ASU No. 2011-02, "Receivables (Topic 310) – A Creditor's Determination of Whether a Restructuring Is a Troubled Debt Restructuring," provides clarifying guidance intended to assist creditors in determining whether a modification of the terms of a receivable meets the criteria to be considered a troubled debt restructuring, both for purposes of recording an impairment loss and for disclosure of troubled debt restructurings. In evaluating whether a restructuring constitutes a troubled debt restructuring, a creditor must separately conclude, under the guidance clarified by ASU No. 2011-02, that both of the following exist: (i) the restructuring constitutes a concession to the debtor; and (ii) the debtor is experiencing financial difficulties. ASU No. 2011-02 will be effective for Valley on July 1, 2011, and applies retrospectively to restructurings occurring on or after January 1, 2011. Valley's adoption of ASU No. 2011-02 is not expected to have a significant impact on its consolidated financial statements.

ASU No. 2011-04, "Fair Value Measurements (Topic 820) – Amendments to Achieve Common Fair Value Measurement and Disclosure Requirements in U.S. GAAP and IFRSs," was issued as a result of the effort to develop common fair value measurement and disclosure requirements in U.S. GAAP and International Financial Reporting Standards ("IFRS"). While ASU No. 2011-04 is largely consistent with existing fair value measurement principles in U.S. GAAP, it expands the existing disclosure requirements for fair value measurements and clarifies the existing guidance or wording changes to align with IFRS No. 13. Many of the requirements for the amendments in ASU No. 2001-04 do not result in a change in the application of the requirements in Topic 820. ASU No. 2011-04 will be effective for Valley for all interim and annual periods beginning after December 15, 2011. Valley's adoption of ASU No. 2011-04 is not expected to have a significant impact on its consolidated financial statements.
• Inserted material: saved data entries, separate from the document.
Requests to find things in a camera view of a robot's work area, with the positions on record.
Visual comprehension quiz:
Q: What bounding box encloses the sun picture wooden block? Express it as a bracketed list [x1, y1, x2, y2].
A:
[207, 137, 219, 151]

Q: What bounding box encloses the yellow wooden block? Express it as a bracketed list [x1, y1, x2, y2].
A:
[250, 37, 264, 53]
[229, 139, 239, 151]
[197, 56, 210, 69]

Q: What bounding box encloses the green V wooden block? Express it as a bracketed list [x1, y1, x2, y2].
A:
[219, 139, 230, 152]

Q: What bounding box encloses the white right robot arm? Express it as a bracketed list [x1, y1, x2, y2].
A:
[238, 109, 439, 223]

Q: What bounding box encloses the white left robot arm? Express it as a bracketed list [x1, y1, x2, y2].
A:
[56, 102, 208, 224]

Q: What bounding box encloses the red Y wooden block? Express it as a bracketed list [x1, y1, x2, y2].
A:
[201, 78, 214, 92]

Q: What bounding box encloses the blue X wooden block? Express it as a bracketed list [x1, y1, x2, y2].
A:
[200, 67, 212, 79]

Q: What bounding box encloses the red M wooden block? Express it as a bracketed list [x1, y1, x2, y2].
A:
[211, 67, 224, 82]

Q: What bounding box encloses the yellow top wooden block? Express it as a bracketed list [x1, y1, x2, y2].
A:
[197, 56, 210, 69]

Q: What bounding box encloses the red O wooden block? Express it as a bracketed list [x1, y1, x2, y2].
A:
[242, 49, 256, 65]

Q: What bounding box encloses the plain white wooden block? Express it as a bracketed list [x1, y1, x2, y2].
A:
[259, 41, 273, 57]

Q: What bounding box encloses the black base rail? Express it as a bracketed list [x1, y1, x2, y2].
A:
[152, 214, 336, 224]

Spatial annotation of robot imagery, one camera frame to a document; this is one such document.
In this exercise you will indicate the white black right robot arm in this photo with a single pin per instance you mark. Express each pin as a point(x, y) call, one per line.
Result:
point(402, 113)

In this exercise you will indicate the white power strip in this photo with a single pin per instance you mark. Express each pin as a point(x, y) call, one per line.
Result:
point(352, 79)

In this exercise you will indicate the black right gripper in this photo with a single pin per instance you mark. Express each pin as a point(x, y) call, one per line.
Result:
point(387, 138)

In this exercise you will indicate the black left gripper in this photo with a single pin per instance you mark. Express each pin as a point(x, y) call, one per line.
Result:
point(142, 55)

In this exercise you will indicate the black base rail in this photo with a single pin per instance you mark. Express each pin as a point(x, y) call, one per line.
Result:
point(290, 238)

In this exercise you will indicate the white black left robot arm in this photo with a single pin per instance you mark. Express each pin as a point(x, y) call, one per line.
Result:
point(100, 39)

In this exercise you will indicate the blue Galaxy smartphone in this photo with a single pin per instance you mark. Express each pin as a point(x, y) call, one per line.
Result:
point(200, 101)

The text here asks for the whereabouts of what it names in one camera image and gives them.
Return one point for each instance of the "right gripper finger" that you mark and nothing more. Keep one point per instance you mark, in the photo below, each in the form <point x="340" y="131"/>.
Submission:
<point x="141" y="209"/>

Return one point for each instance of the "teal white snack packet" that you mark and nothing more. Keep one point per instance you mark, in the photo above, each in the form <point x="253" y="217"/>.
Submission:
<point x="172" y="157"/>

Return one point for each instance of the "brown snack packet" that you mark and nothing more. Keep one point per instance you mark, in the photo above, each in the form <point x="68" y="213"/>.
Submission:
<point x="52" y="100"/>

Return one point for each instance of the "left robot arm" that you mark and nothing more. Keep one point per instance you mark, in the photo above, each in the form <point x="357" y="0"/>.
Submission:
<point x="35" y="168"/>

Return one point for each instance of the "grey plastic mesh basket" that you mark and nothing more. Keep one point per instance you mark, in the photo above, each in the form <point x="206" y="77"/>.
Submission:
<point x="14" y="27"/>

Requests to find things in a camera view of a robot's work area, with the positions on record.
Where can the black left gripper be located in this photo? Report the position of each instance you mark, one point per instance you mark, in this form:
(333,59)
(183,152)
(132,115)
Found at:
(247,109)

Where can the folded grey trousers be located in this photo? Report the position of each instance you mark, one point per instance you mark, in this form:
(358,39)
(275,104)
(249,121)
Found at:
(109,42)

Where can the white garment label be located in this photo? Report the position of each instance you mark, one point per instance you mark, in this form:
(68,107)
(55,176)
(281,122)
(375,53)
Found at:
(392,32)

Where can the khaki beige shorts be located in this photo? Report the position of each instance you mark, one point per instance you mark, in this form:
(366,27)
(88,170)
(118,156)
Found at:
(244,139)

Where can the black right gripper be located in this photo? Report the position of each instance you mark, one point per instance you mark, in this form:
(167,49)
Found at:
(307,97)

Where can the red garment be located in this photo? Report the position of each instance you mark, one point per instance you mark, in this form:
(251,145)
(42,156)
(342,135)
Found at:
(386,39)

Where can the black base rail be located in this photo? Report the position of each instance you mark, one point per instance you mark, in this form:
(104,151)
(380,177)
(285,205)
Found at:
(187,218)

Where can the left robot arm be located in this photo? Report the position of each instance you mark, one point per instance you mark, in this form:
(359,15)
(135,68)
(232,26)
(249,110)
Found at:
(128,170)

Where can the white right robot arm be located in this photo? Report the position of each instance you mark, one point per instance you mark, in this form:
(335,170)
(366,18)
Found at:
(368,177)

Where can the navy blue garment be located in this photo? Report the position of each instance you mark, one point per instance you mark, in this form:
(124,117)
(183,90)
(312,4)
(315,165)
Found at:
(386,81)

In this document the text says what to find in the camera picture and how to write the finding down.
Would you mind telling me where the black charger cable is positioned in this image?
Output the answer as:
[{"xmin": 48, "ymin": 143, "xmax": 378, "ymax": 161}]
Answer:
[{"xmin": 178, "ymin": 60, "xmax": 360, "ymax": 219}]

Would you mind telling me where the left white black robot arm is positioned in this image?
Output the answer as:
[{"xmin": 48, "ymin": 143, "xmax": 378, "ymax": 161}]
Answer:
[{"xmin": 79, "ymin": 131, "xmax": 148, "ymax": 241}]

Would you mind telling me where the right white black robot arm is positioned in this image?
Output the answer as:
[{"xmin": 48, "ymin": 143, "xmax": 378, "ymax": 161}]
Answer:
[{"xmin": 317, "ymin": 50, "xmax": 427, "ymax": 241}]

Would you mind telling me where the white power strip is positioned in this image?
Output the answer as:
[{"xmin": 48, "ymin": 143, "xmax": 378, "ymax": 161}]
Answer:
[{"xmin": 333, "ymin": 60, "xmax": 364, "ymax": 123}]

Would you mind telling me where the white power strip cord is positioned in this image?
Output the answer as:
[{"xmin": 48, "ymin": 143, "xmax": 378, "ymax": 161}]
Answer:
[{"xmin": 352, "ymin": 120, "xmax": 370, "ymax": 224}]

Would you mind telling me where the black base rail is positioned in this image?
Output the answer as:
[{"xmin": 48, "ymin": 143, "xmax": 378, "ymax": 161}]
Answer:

ASU No. 2011-05, "Comprehensive Income (Topic 220) – Presentation of Comprehensive Income," requires an entity to present components of comprehensive income either in a single continuous statement of comprehensive income or in two separate but consecutive statements. In the two-statement approach, the first statement should present total net income and its components followed consecutively by a second statement that should present total other comprehensive income, the components of other comprehensive income, and the total of comprehensive income. ASU No. 2011-05 must be applied retrospectively and is effective for Valley for all interim and annual periods beginning on or after December 15, 2011. Valley's adoption of ASU No. 2011-05 is not expected to have a significant impact on its consolidated financial statements.